With $35 million in less than a week, Baby Driver is a bonafide summer box office hit, a rare feat these days for an original movie not attached to any other film, TV, or video game franchise. A big-name cast — including Jamie Foxx, Jon Hamm, and Kevin Spacey — was helpful, but the real draw for audiences was the vision of director Edgar Wright. The movie, about a getaway driver (Ansel Elgort) indebted to a criminal boss (Spacey), set slick car action to carefully curated music, and in an age of endless CGI, Wright’s decision to stage the stunts in a busy city helped the movie stand out.
The film’s opening sequence was particularly thrilling, and just as hard to pull off as it looks. Baby (Elgort, and yes, Baby is really his name) is behind the wheel of a souped-up red Subaru WRX, watching and waiting for a trio of bank-robbers pull off a simple heist. But of course, the “easy” job goes awry, which puts half of the police in Atlanta on their asses; the fuzz chase them through the downtown, beneath underpasses and over highways, desperately trying to keep up with Baby’s endless improvisation behind the wheel. And again, all this happened in real life.
“You go through about 20 city blocks, then the freeway, and then back into the city again,” Wright told Inverse in a recent interview. “It’s a Herculean task to clear all those locations.”
But getting permission to film downtown was only the beginning of the location process. Shooting in the middle of a mid-sized city requires cooperating with the businesses, workers, and commuters who have bigger concerns than a director’s devotion to automotive authenticity.
“The stuff in the city was an enormous task, too. It’s like having a traveling circus because we haven’t got Michael Bay money to shut down entire freeways or city centers,” Wright said, laughing — the film cost a reported $35 million to make, far less than the $200 million that Bay has to work with on most movies.
“With the city center stuff, you’d be doing it two or three blocks at a time,” he added. “So that whole first sequence you’re basically moving through the passage of the chase and the police are opening and closing things as you go around.”
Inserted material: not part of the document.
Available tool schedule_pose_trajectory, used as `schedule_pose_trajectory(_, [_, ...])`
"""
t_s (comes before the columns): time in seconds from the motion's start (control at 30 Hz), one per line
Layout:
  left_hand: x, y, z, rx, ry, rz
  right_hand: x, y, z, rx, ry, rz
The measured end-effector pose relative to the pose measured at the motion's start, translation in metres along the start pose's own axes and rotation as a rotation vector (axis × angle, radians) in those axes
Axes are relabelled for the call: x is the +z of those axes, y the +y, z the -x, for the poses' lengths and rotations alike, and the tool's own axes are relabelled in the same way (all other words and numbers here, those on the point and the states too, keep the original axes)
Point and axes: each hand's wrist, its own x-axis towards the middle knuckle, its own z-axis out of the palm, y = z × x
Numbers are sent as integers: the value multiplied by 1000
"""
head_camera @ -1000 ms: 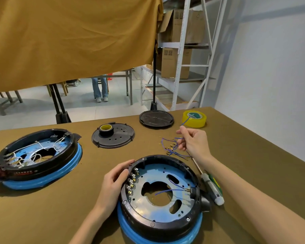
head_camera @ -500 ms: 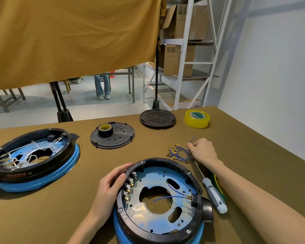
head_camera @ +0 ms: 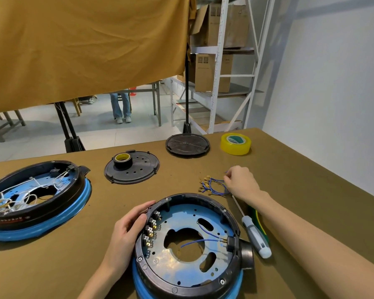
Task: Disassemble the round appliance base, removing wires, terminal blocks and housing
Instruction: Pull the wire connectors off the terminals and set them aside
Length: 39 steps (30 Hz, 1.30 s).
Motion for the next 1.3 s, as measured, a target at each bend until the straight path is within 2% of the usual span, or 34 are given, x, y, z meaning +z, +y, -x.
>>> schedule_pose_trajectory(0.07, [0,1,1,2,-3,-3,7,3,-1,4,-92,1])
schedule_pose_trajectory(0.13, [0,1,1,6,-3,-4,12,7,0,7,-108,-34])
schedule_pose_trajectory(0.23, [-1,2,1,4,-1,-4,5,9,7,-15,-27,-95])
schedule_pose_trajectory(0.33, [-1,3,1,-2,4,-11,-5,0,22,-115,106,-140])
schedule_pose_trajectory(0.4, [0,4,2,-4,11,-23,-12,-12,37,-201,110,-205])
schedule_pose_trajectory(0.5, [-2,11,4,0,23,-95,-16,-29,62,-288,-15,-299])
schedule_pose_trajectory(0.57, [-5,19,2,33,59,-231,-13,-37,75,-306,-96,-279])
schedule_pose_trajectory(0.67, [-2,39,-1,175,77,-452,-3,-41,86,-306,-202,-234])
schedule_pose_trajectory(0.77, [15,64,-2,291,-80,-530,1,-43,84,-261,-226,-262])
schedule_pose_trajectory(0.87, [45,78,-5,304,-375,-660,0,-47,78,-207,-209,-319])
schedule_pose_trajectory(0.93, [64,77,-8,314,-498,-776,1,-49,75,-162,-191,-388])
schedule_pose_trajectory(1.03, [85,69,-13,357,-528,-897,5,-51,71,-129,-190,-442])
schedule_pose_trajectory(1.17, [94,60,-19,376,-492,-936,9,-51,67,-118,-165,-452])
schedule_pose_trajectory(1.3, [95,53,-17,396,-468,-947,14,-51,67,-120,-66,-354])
They couldn’t exactly rehearse those stunts downtown — there was barely enough time to film them for the movie — and so second unit director and stunt ace Darrin Prescott did his best to choreograph and practice them at the Atlanta Motor Speedway. And it wasn’t just a matter of timing and competing with the demands of a local economy. Real stunts in a real downtown meant a real risk of real accidents and real consequences.
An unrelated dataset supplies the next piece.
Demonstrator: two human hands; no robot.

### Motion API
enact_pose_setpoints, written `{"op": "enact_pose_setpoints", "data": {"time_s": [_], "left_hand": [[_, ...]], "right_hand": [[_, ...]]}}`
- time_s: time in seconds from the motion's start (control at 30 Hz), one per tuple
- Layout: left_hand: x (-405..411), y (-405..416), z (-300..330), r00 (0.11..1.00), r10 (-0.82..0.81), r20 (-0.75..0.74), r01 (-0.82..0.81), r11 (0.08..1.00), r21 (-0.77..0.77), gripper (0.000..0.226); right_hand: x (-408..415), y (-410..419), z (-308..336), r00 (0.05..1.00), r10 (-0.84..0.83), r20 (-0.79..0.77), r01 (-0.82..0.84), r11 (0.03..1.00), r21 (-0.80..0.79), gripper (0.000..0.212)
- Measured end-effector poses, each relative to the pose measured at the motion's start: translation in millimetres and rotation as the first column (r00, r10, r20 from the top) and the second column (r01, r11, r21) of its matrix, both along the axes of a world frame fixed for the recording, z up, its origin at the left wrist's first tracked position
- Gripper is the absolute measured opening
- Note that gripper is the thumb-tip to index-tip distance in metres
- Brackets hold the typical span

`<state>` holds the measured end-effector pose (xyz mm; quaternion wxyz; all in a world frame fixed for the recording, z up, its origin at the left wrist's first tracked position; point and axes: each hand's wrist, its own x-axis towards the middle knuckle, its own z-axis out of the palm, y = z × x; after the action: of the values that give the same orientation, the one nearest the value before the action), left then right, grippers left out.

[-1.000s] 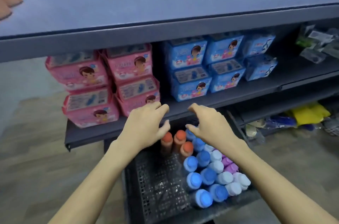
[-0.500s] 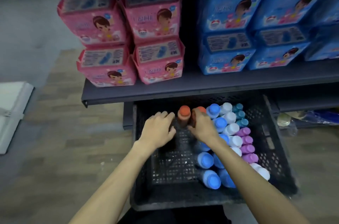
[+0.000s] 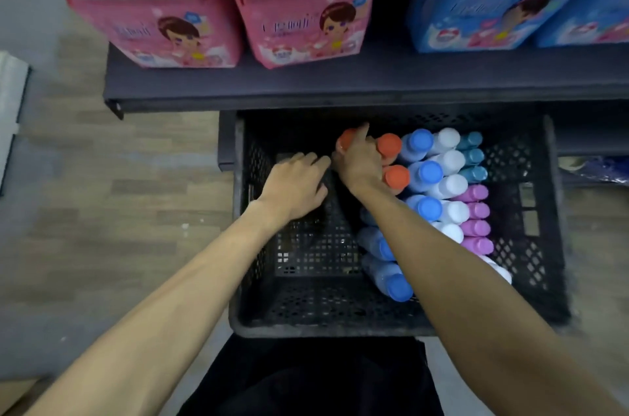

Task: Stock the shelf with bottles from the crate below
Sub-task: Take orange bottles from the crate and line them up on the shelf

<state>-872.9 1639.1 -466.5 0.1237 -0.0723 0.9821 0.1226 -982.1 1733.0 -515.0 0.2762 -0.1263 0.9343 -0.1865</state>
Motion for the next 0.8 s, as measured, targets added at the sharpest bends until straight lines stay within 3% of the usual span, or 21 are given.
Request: {"op": "enact_pose_setpoints", "data": {"time_s": [0.37, 0.6, 0.8], "left_hand": [[21, -10, 10, 0.992, -0.047, -0.114, 0.043, 0.999, -0.03, 0.026], [26, -24, 36, 0.978, -0.096, -0.185, 0.082, 0.993, -0.08, 0.025], [8, -38, 76, 0.947, -0.162, -0.277, 0.137, 0.985, -0.11, 0.028]], "right_hand": [[13, 12, 18, 0.979, 0.096, -0.18, -0.084, 0.994, 0.073, 0.077], [30, 45, 79, 0.972, -0.019, -0.233, -0.041, 0.967, -0.251, 0.054], [33, 63, 168, 0.934, 0.042, -0.355, -0.167, 0.929, -0.331, 0.053]]}}
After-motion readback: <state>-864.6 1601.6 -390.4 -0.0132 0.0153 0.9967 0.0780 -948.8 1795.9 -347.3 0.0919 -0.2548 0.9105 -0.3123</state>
“There’s a shot in the trailer, we call it a ‘180 in and 180 out,’ where Baby comes down an alley and [drifts around] trucks, and we did it in a practical location,” Prescott told Inverse. “The Georgia State Bar building was on one side, and another building was on the other side. It’s nerve-wracking, because if the stunt driver loses it and stacks it into the building, we have major issues. A different movie would make it on green screen and add the buildings in later.”
The city shots were only half the challenge. The sequence also took the crew to the biggest highway in the area, for more high-octane stunts in a very narrow time frame.
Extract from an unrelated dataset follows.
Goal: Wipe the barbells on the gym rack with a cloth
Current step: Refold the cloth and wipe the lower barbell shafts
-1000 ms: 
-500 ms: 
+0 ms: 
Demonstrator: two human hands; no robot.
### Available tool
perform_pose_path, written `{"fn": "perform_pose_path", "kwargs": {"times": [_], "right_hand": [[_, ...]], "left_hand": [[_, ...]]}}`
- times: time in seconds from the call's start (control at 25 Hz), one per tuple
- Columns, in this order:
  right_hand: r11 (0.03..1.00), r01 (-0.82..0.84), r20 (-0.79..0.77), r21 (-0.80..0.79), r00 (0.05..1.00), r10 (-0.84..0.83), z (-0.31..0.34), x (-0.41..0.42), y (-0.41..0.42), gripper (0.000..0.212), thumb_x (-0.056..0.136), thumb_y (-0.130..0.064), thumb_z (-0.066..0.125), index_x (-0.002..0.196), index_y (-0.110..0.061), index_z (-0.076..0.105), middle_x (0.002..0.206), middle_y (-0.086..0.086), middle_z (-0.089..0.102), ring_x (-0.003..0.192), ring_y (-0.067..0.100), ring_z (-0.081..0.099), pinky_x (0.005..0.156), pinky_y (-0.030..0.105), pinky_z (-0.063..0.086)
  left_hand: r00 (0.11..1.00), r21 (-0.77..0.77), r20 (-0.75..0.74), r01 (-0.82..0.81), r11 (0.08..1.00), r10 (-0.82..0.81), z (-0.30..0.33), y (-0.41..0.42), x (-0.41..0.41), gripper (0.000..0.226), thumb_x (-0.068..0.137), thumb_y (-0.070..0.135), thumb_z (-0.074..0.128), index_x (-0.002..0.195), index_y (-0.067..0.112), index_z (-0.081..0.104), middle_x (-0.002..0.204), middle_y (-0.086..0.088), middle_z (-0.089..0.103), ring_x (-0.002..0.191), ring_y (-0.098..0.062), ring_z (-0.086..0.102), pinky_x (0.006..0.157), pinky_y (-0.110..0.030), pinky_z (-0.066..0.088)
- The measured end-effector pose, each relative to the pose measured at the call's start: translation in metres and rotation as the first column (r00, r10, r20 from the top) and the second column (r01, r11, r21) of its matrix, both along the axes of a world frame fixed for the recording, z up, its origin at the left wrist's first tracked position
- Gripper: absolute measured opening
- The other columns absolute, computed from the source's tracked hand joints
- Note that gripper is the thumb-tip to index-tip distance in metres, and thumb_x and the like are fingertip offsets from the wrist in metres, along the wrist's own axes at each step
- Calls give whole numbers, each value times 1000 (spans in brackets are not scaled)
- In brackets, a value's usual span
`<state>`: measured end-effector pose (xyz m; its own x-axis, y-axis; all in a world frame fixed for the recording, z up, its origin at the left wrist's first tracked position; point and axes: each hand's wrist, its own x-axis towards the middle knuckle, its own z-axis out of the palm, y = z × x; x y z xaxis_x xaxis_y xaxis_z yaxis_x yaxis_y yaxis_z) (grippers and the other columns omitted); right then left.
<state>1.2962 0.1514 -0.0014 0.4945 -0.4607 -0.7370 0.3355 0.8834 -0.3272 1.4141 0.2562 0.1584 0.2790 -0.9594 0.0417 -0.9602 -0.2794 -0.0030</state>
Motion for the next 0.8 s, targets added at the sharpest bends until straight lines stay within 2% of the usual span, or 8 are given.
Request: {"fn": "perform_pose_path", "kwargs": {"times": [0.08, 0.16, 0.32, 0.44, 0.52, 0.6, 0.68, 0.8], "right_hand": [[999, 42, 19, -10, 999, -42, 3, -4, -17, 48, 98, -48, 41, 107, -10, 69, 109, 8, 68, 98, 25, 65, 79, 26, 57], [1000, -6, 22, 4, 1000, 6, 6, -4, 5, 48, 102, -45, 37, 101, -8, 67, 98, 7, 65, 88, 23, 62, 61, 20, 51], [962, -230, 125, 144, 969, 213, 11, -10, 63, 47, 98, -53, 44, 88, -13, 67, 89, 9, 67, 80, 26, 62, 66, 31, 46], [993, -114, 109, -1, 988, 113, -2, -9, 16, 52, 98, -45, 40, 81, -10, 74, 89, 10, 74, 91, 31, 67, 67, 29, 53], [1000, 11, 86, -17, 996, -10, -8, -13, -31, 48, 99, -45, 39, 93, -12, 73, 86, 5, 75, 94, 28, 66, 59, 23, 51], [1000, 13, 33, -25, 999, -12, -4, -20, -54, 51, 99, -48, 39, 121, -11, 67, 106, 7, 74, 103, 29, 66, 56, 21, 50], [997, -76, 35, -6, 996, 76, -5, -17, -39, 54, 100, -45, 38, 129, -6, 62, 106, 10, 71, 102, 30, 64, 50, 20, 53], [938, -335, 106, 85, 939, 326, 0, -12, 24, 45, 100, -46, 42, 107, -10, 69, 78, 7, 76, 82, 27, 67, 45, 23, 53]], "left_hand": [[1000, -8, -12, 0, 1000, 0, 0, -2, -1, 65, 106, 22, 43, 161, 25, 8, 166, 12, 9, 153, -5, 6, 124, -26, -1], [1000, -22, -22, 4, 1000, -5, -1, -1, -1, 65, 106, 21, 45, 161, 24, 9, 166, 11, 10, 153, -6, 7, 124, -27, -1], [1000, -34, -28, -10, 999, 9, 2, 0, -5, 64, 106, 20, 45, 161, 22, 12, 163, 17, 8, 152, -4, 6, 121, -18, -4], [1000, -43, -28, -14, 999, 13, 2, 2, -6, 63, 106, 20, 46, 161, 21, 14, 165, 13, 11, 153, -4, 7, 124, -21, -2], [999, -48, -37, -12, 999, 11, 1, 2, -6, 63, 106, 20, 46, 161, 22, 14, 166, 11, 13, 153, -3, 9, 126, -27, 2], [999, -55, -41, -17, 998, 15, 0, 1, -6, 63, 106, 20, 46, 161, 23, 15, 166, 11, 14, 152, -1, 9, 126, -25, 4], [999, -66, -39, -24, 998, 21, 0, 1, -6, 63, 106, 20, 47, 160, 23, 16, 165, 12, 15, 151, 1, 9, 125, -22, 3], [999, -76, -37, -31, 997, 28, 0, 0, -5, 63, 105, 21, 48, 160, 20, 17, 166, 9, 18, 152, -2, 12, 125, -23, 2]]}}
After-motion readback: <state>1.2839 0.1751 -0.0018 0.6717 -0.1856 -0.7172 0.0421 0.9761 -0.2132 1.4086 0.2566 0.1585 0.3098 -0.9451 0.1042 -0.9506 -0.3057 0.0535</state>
“The first chase is on the I-85, which is the main freeway in Atlanta, and you cannot shut down the I-85,” Wright said. “That’s impossible, but what you can do is have a police motorcade, which is miles wide.”
There are about 200,000 drivers per day in the Atlanta section of the I-85, which made for tricky coordination. “We were given a Sunday that didn’t have any ball games, and they said, ‘we’ve got 6 a.m. until 2 p.m. and then that’s it’ — 2 p.m. was a hard kick-off,’” Wright recalled.
And when they did get the I-85, they certainly didn’t get the whole thing. Instead, Wright and Prescott were allotted just a few miles at a time.
“We had police cars on all lanes of the freeway, 50 stunts cars, actors and the camera cars, all in the middle of what is called The Bubble,” Wright continued. “This big flotilla of cars is going down the freeway at 70 miles an hour shooting, and sometimes the actors are in the car as well, and it’s insane.”
Prescott further explained the narrowness of their window to accomplish the chase on location, and just how much was at stake for more than just the production.
““The stunt driver for Baby is waiting way up ahead on another exit, and as we come into view, he’s got to come down and slide into traffic. And then we had to choreograph the entire traffic pattern in one move, because once we traveled the extra three miles, we all had to exit off the freeway,” Prescott recalls. “You’d see as we’d get toward the end of our chase the wave of public traffic just gaining on us like a tidal wave. If we had crashed a bunch of cars on that freeway, it would have been a massive mess.”
Luckily, they pulled off the high-risk maneuvers with aplomb, setting the stage for Wright’s biggest hit yet.
Baby Driver is now in theaters nationwide.